Somebody told me that

"Somebody told me" is not an a good reference under the Physics Forums rules; if you can't tell us where you heard it we can't help you understand it. However...

the condition that must be met for Quantum Entanglement in a system, is that the sum of the wavefunctions of the individual particles must equal the overall wavefunction of the system.

I'm not sure what this could mean - you can't just add vectors in different Hilbert spaces to get a sum. You might give the first few pages of http://www.pa.msu.edu/~mmoore/Lect24_TensorProduct.pdf a try.

 

[DrChinese]

... the condition that must be met for Quantum Entanglement in a system, is that the sum of the wavefunctions of the individual particles must equal the overall wavefunction of the system. But isn't this the case anyways with any system of two particles whether they are entangled or not?

No, that is not always the case. There are a couple of general conditions:

1. Usually there is a conserved quantity; in that limited basis you could say that x1+x2 sum to something that is a constant.
2. A pair of particles with known/definite property values will not be entangled on that basis. So x1 and x2 cannot be definite prior to measurement.

So a typical system of 2 particles will, if prepared reasonably, meet condition 1. But it won't meet condition 2 unless you make non-commuting measurements on both. And then it will meet condition 2 but no longer will meet condition 1 (because the values are indefinite and the sum is not a constant).
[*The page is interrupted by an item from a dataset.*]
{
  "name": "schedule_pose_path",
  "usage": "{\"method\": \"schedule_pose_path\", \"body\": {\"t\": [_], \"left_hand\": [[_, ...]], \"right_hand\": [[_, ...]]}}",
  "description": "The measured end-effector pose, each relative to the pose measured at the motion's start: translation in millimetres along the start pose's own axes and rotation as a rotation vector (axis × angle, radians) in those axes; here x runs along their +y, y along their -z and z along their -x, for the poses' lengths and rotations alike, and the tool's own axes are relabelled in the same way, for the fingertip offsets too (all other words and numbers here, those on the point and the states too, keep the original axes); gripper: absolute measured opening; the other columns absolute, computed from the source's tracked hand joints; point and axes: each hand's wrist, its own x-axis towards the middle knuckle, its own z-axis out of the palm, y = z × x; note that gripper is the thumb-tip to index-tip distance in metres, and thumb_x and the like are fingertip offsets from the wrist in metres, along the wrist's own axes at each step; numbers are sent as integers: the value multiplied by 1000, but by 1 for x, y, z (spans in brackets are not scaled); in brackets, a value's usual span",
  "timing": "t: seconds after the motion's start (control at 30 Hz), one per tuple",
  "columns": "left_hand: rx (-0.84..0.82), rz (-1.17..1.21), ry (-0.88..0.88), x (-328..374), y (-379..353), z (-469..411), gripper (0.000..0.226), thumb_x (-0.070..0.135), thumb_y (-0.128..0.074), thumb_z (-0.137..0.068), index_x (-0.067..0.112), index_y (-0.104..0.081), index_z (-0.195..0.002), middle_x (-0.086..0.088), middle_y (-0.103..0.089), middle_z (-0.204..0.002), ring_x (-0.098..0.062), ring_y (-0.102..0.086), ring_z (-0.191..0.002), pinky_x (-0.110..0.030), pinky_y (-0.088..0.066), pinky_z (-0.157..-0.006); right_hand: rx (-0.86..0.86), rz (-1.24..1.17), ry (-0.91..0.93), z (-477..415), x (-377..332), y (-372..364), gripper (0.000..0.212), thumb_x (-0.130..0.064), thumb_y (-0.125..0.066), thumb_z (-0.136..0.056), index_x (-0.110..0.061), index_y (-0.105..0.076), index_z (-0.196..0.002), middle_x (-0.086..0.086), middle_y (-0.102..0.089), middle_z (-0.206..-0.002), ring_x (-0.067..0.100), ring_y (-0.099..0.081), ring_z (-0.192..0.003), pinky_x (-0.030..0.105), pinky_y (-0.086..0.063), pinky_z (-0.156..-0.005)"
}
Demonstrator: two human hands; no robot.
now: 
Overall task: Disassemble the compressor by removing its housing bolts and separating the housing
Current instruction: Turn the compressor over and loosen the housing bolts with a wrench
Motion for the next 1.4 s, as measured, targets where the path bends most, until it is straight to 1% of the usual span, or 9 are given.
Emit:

On the other hand: entangled pairs meet both requirements, and generally any pair of particles that meets those requirements are entangled on that basis. I am sure there are specific exceptions, hopefully you get the idea.

 

[bbbl67]

No, that is not always the case. There are a couple of general conditions:

1. Usually there is a conserved quantity; in that limited basis you could say that x1+x2 sum to something that is a constant.
2. A pair of particles with known/definite property values will not be entangled on that basis. So x1 and x2 cannot be definite prior to measurement.

So a typical system of 2 particles will, if prepared reasonably, meet condition 1. But it won't meet condition 2 unless you make non-commuting measurements on both. And then it will meet condition 2 but no longer will meet condition 1 (because the values are indefinite and the sum is not a constant).

On the other hand: entangled pairs meet both requirements, and generally any pair of particles that meets those requirements are entangled on that basis. I am sure there are specific exceptions, hopefully you get the idea.

Do the electrons that share any particular orbital or sub-orbital of an atom satisfy these two requirements?

 

[jfizzix]

Somebody told me that the condition that must be met for Quantum Entanglement in a system, is that the sum of the wavefunctions of the individual particles must equal the overall wavefunction of the system. But isn't this the case anyways with any system of two particles whether they are entangled or not?

If the joint quantum state comes from a pair of independent non-interacting (but otherwise arbitrary) particles, then the joint state is separable.
If the joint state is an arbitrary mixture (not superposition) of such states, then it is also separable.
All other states are entangled.